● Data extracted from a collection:
-- -- --

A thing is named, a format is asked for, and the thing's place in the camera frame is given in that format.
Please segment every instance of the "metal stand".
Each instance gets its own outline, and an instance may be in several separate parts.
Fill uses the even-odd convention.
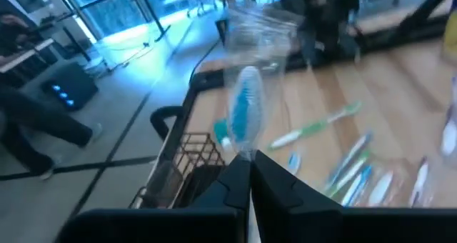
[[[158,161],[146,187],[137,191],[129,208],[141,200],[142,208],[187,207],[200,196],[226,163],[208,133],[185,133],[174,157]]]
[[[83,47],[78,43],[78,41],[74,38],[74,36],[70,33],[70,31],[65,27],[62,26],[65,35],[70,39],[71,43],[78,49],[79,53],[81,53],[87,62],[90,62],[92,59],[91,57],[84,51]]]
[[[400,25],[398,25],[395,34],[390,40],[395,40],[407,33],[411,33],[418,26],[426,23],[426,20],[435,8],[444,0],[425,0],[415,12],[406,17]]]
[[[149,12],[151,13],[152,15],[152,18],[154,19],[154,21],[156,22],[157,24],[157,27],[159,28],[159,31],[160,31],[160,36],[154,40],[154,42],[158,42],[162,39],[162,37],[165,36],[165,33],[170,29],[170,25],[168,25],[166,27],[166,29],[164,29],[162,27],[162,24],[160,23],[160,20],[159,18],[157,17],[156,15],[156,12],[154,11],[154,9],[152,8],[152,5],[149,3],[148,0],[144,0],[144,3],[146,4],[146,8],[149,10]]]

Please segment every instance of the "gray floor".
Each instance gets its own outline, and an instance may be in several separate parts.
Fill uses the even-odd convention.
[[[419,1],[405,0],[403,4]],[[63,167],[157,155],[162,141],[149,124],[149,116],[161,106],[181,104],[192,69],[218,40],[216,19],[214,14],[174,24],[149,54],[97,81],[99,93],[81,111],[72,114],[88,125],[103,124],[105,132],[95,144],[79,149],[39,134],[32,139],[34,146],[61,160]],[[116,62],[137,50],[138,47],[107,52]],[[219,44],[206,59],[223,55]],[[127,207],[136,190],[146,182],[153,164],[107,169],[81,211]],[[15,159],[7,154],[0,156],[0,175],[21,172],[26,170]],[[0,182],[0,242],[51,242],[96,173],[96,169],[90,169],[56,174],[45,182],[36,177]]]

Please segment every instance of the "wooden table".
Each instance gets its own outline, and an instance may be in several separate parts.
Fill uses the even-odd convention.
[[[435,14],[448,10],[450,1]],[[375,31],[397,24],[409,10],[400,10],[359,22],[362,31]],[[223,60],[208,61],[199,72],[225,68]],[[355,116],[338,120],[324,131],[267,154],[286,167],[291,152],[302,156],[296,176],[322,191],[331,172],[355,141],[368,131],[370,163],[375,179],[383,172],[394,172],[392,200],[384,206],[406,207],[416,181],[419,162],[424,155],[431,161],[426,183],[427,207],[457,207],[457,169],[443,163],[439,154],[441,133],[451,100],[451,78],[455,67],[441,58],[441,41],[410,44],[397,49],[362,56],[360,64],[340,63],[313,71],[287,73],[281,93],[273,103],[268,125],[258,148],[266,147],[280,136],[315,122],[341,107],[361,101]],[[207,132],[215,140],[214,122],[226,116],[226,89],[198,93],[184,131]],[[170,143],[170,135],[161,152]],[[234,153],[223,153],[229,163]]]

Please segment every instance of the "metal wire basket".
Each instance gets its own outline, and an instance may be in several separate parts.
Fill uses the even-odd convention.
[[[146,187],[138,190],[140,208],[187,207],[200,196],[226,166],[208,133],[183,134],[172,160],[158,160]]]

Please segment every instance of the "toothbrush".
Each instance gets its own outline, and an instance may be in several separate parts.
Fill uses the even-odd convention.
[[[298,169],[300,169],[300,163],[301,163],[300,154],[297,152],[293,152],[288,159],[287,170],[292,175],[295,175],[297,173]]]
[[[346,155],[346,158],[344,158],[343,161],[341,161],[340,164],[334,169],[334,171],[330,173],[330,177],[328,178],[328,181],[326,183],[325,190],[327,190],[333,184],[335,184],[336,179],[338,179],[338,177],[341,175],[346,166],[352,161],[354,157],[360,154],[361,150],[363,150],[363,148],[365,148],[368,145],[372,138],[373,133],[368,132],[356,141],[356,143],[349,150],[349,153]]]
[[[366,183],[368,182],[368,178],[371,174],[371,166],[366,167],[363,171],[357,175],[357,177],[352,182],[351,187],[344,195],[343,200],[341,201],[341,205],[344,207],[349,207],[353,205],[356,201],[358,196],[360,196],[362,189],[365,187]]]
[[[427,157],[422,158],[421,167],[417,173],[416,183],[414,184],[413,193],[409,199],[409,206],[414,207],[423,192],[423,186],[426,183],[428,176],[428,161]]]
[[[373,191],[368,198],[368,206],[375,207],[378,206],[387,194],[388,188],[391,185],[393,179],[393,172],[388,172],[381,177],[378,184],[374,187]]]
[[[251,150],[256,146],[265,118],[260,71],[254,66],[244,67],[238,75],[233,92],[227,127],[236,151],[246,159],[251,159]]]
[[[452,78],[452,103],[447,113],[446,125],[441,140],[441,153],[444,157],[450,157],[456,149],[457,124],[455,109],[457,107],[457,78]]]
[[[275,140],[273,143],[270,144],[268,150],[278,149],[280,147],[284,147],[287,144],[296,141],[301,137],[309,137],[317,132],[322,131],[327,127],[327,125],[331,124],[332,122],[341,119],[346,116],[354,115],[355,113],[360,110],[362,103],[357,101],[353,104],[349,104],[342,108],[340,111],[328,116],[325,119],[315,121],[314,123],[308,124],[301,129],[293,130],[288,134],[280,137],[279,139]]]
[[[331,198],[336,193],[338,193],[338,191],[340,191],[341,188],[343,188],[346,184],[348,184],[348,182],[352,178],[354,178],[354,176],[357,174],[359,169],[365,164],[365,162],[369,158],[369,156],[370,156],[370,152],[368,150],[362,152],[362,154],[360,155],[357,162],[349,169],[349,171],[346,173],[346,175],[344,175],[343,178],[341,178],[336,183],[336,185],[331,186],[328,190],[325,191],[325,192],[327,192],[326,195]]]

-- -- --

Retype the records exactly. Any image in them should not appear in what you write.

A thing is named, a format is asked for, and the thing's place in the camera frame is given in that format.
Please segment every instance of the "metal stand".
Each instance gets its own outline, and an instance may be in several separate parts.
Fill uses the even-odd convention.
[[[158,161],[146,187],[137,191],[129,208],[141,200],[142,208],[187,207],[200,196],[226,163],[208,133],[185,133],[174,157]]]
[[[83,47],[78,43],[78,41],[74,38],[74,36],[70,33],[70,31],[65,27],[62,26],[65,35],[70,39],[71,43],[78,49],[79,53],[81,53],[87,62],[90,62],[92,59],[91,57],[84,51]]]
[[[400,25],[398,25],[395,34],[390,40],[395,40],[407,33],[411,33],[418,26],[426,23],[426,20],[435,8],[444,0],[425,0],[415,12],[406,17]]]
[[[149,12],[151,13],[152,15],[152,18],[154,19],[154,21],[156,22],[157,24],[157,27],[159,28],[159,31],[160,31],[160,36],[154,40],[154,42],[158,42],[162,39],[162,37],[165,36],[165,33],[170,29],[170,25],[168,25],[166,27],[166,29],[164,29],[162,27],[162,24],[160,23],[160,20],[159,18],[157,17],[156,15],[156,12],[154,11],[154,9],[152,8],[152,5],[149,3],[148,0],[144,0],[144,3],[146,4],[146,8],[149,10]]]

Please segment every instance of the "gray floor".
Each instance gets its own outline, and an instance may be in several separate parts.
Fill uses the even-odd convention.
[[[419,1],[405,0],[403,4]],[[63,167],[157,155],[162,141],[149,124],[149,116],[161,106],[181,104],[192,69],[218,40],[216,19],[214,14],[174,24],[149,54],[97,81],[99,93],[81,111],[72,114],[88,125],[103,124],[105,132],[95,144],[79,149],[39,134],[32,139],[34,146],[61,160]],[[116,62],[137,50],[138,47],[107,52]],[[219,44],[206,59],[223,55]],[[127,207],[136,190],[146,182],[153,164],[107,169],[81,211]],[[15,159],[7,154],[0,156],[0,175],[21,172],[26,170]],[[0,182],[0,242],[51,242],[96,173],[96,169],[90,169],[56,174],[45,182],[36,177]]]

Please segment every instance of the "wooden table".
Each instance gets its own outline, and an instance may be in several separate parts.
Fill uses the even-odd convention.
[[[435,14],[448,10],[450,1]],[[375,31],[397,24],[409,10],[400,10],[359,22],[362,31]],[[223,60],[208,61],[199,72],[225,68]],[[355,116],[338,120],[324,131],[267,154],[286,167],[291,152],[302,156],[296,176],[322,191],[331,172],[355,141],[368,131],[370,163],[375,179],[383,172],[394,172],[392,200],[384,206],[406,207],[416,181],[419,162],[424,155],[431,161],[426,183],[427,207],[457,207],[457,169],[443,163],[439,154],[441,133],[451,100],[451,78],[455,67],[441,58],[441,41],[410,44],[397,49],[362,56],[360,64],[340,63],[313,71],[287,73],[281,93],[273,103],[268,125],[258,148],[266,147],[280,136],[315,122],[341,107],[361,101]],[[207,132],[215,140],[214,122],[226,116],[226,89],[198,93],[184,131]],[[170,143],[170,135],[161,152]],[[234,153],[223,153],[229,163]]]

Please segment every instance of the "metal wire basket".
Each instance gets its own outline, and an instance may be in several separate parts.
Fill uses the even-odd convention.
[[[146,187],[138,190],[140,208],[187,207],[200,196],[226,166],[208,133],[183,134],[172,160],[158,160]]]

Please segment every instance of the "toothbrush".
Each instance gets its own outline, and an instance may be in several separate parts.
Fill uses the even-odd convention.
[[[298,169],[300,169],[300,163],[301,163],[300,154],[297,152],[293,152],[288,159],[287,170],[292,175],[295,175],[297,173]]]
[[[346,155],[346,158],[344,158],[343,161],[341,161],[340,164],[334,169],[334,171],[330,173],[330,177],[328,178],[328,181],[326,183],[325,190],[327,190],[333,184],[335,184],[336,179],[338,179],[338,177],[341,175],[346,166],[352,161],[354,157],[360,154],[361,150],[363,150],[363,148],[365,148],[368,145],[372,138],[373,133],[368,132],[356,141],[356,143],[349,150],[349,153]]]
[[[366,183],[368,182],[368,178],[371,174],[371,166],[366,167],[363,171],[357,175],[357,177],[352,182],[351,187],[344,195],[343,200],[341,201],[341,205],[344,207],[349,207],[353,205],[356,201],[358,196],[360,196],[362,189],[365,187]]]
[[[427,157],[422,158],[421,167],[417,173],[416,183],[414,184],[413,193],[409,199],[409,206],[414,207],[423,192],[423,186],[426,183],[428,176],[428,161]]]
[[[373,191],[368,198],[368,206],[375,207],[378,206],[387,194],[388,188],[391,185],[393,179],[393,172],[388,172],[381,177],[378,184],[374,187]]]
[[[251,150],[256,146],[265,118],[260,71],[254,66],[244,67],[238,75],[233,92],[227,127],[236,151],[246,159],[251,159]]]
[[[452,78],[452,103],[447,113],[446,125],[441,140],[441,153],[444,157],[450,157],[456,149],[457,124],[455,109],[457,107],[457,78]]]
[[[275,140],[273,143],[270,144],[268,150],[278,149],[280,147],[284,147],[287,144],[296,141],[301,137],[309,137],[317,132],[322,131],[327,127],[327,125],[331,124],[332,122],[341,119],[346,116],[354,115],[355,113],[360,110],[362,103],[357,101],[353,104],[349,104],[342,108],[340,111],[328,116],[325,119],[315,121],[314,123],[308,124],[301,129],[293,130],[288,134],[280,137],[279,139]]]
[[[331,198],[336,193],[338,193],[338,191],[340,191],[341,188],[343,188],[346,184],[348,184],[348,182],[352,178],[354,178],[354,176],[357,174],[359,169],[365,164],[365,162],[369,158],[369,156],[370,156],[370,152],[368,150],[362,152],[362,154],[360,155],[357,162],[349,169],[349,171],[346,173],[346,175],[344,175],[343,178],[341,178],[336,183],[336,185],[331,186],[328,190],[325,191],[325,192],[327,192],[326,195]]]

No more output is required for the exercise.